SF has moments such as the Shanghai fight scene where you can argue the long take/moving camera bears a similarity to Fukunaga’s style (it’s likely due to Deakins’ involvement) but otherwise I’d say Mendes’ style of filming/editing fight sequences is more similar to Campbell’s. Like I said neither style is inherently bad. I just prefer when there’s a sense that you can actually feel what these characters are going through during a fight rather than having that detachment. But that’s just me.
That said, I’m of the opinion his script was not, and was never going to be as strong as the one we got. So I don’t otherwise feel sorry we didn’t get him.
That's what I'd like to know too. I doubt the script's available (at least legally) as Eon like to keep scripts in the vault in case they need to cannibalise them for ideas later. I've heard Danny Boyle balked at the idea of killing off Bond and I've heard it might've seen Bond going into space again but that's all I know.
This is only my theory, but I believe they won’t release Boyle’s Bond 25 for two major reasons.
The first reason is I suspect when Boyle left, it wasn’t a finalised draft more than it was a series of drafts/treatments. I believe they were still trying to get the script into shape, which resulted in Boyle refusing to have script doctors/other writers involved. I think even he would say it wasn’t a project in its best or final stages yet, and it wouldn’t be right to release anything if one of the writers wasn’t fully happy with it.
The second reason it won’t be released is because it wouldn’t be fair to those who created the NTTD we got. EON have released drafts of Dalton’s planned third Bond film, but this was obviously impeded by legal issues and bears little relation to GE. A third Dalton Bond movie is not something we were ever going to get in this sense. Boyle’s Bond 25 is by contrast an alternate version of a Craig Bond film that got made. Even if it objectively wasn’t in shape to be filmed there will still be fans who’d read it and compare it to the film we got (perhaps even negatively).
It’s worth saying as well that Boyle didn’t balk at killing Bond. From my understanding he and Hodge pitched EON their idea, and EON in turn hired them but requested they weave their story ideas into it (ie. It had to be about a retired Bond going on one last mission, dying at the end, and perhaps even him facing off with a megalomaniac villain by the end). Boyle and Hodge seemingly agreed and this was what they incorporated/worked on when it came to the writing stage. They wouldn’t have been hired had they had an issue with Bond dying. In that sense Boyle’s Bond 25 would have been different, but would still have likely incorporated these broad ideas of the NTTD we got.

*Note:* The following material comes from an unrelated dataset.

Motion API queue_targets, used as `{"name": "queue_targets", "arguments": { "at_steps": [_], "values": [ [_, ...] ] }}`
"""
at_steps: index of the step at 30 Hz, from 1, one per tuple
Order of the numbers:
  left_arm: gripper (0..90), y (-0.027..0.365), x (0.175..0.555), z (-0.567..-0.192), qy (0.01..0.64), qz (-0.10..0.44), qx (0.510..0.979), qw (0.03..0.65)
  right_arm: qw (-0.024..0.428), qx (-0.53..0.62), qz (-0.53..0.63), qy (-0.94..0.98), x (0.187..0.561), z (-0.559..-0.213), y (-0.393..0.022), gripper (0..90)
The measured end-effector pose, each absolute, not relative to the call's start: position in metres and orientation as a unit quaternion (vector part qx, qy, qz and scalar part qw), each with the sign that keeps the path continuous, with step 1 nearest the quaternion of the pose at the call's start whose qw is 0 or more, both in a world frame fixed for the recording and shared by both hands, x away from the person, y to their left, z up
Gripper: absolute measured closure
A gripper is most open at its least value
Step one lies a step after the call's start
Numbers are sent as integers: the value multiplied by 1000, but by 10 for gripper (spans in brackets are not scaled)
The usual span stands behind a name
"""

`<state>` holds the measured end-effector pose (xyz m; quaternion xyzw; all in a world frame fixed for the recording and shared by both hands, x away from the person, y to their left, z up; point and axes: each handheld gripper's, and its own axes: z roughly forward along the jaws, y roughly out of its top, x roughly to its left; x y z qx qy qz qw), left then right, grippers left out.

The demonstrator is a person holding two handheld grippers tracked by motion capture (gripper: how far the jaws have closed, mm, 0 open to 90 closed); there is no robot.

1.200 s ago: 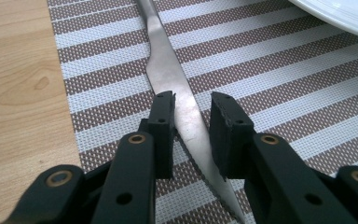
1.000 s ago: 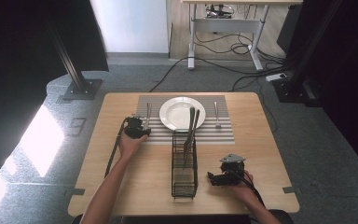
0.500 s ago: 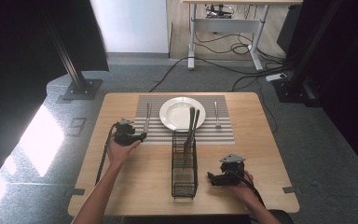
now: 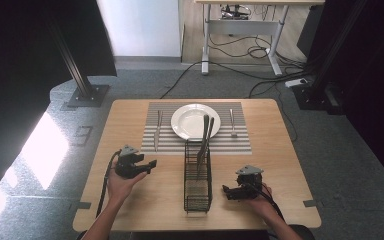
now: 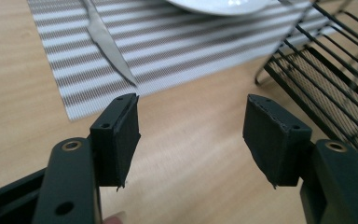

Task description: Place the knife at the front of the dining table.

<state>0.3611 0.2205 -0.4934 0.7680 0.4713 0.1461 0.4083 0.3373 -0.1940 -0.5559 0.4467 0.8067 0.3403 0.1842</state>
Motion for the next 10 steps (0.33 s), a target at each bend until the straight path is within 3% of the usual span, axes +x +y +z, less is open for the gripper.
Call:
{"name": "queue_targets", "arguments": {
  "at_steps": [10],
  "values": [
    [361, 220, 348, -498, 460, 145, 781, 397, 184, 447, 340, 807, 337, -556, -194, 0]
  ]
}}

But yeah, it’s worth saying that if you disliked NTTD for killing Bond, then Boyle’s version would have made absolutely no difference. If anything it’s more interesting (for me anyway) thinking about what EON had in mind for this film that Boyle had to incorporate, and indeed made its way into the NTTD we got (we know an older Bond who dies at the end was always the game plan, but I’ve always said I suspect they also wanted things like scraps or broad ideas from the YOLT novel to appear, the villain to become a megalomaniac with a world domination plan by the end, a more impressionistic approach to the story etc).
Superb way of putting it. I agree wholeheartedly. The stakes aren't really that high to make Bond's death fitting. I never liked the idea of Bond dying, but if Bond died in a film like Licence To Kill....now that's an ultra-serious Bond film. Bond didn't even care if he lived or died, as long as Sanchez died. So had Bond died in LTK, I wouldn't have liked it, but I might have looked back and said it was worth it. i simply can't say the same about NTTD.
Me too. Well said, Crabkey.
I'm reminded of Cubby saying "no actor is bigger than Bond". Damn.